> [PROBLEM] The lines from the start of the data up to and including the one with "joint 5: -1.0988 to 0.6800" should be returned exactly, and nothing else.

> [Records from a dataset]

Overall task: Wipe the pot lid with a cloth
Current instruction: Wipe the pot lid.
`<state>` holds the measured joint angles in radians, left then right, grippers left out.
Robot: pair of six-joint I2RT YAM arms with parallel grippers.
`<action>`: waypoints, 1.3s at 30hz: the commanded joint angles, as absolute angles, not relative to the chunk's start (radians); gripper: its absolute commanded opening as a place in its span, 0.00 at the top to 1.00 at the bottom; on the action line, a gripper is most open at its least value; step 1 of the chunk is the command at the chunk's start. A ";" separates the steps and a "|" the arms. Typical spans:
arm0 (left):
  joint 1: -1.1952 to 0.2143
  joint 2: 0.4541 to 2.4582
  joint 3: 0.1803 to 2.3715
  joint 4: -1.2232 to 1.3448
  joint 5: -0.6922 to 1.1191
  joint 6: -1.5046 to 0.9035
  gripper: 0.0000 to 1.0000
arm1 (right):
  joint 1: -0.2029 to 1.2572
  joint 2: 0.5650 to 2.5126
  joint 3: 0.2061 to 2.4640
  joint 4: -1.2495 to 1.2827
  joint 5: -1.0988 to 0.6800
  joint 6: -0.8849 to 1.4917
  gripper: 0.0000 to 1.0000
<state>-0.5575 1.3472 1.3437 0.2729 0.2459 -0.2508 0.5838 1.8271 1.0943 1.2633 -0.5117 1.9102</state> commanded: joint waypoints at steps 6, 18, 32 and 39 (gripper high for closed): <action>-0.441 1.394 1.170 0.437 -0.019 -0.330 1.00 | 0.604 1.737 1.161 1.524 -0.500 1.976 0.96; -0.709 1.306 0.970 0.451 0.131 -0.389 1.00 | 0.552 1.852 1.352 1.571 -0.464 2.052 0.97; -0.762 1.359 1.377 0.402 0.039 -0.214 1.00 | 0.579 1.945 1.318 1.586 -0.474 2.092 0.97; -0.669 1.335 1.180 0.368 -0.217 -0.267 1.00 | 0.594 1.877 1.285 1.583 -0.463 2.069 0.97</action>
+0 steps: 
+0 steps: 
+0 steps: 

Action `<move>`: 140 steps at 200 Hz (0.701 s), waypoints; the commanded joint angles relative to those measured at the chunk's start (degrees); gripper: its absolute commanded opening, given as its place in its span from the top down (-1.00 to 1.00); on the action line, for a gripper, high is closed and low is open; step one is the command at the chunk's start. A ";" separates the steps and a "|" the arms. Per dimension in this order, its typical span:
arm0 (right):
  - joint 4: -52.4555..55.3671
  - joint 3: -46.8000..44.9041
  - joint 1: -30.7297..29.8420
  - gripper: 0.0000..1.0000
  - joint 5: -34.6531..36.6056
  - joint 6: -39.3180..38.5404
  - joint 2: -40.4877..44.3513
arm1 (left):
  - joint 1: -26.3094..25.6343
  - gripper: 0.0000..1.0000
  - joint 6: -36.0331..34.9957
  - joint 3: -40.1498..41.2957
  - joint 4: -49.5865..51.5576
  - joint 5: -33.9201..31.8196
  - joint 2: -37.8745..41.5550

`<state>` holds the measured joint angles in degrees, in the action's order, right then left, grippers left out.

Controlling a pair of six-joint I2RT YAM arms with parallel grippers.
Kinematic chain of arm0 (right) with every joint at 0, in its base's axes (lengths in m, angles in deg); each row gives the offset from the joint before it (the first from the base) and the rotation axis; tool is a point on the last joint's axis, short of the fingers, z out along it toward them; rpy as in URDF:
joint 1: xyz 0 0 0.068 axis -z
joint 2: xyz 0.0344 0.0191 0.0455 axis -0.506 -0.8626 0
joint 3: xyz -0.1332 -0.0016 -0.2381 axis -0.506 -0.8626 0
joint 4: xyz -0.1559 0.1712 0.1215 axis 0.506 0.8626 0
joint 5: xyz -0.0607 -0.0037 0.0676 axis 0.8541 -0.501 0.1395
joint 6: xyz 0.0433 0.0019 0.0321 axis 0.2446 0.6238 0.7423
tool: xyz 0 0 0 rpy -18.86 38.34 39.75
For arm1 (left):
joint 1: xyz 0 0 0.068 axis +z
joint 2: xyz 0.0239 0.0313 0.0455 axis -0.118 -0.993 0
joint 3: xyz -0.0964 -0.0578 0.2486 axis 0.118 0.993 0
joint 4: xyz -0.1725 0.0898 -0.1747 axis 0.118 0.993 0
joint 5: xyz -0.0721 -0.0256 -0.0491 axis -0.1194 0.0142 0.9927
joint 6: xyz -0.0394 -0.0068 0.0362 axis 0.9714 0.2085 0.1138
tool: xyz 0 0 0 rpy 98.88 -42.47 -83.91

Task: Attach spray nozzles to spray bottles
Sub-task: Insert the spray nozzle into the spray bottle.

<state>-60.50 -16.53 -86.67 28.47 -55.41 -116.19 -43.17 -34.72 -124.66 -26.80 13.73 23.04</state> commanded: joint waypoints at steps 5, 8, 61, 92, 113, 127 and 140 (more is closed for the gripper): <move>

> [ANSWER SECTION]
Overall task: Wipe the pot lid with a cloth
Current instruction: Wipe the pot lid.
`<state>` holds the measured joint angles in radians, left then right, grippers left out.
Robot: pair of six-joint I2RT YAM arms with parallel grippers.
`<action>`: waypoints, 1.3s at 30hz: the commanded joint angles, as absolute angles, not relative to the chunk's start (radians); gripper: its absolute commanded opening as a place in its span, 0.00 at the top to 1.00 at the bottom; on the action line, a gripper is most open at its least value; step 1 of the chunk is the command at the chunk's start. A ";" separates the steps and a "|" the arms. Typical spans:
arm0 (left):
  joint 1: -1.1952 to 0.2143
  joint 2: 0.4541 to 2.4582
  joint 3: 0.1803 to 2.3715
  joint 4: -1.2232 to 1.3448
  joint 5: -0.6922 to 1.1191
  joint 6: -1.5046 to 0.9035
  gripper: 0.0000 to 1.0000
arm1 (right):
  joint 1: -0.2029 to 1.2572
  joint 2: 0.5650 to 2.5126
  joint 3: 0.2061 to 2.4640
  joint 4: -1.2495 to 1.2827
  joint 5: -1.0988 to 0.6800

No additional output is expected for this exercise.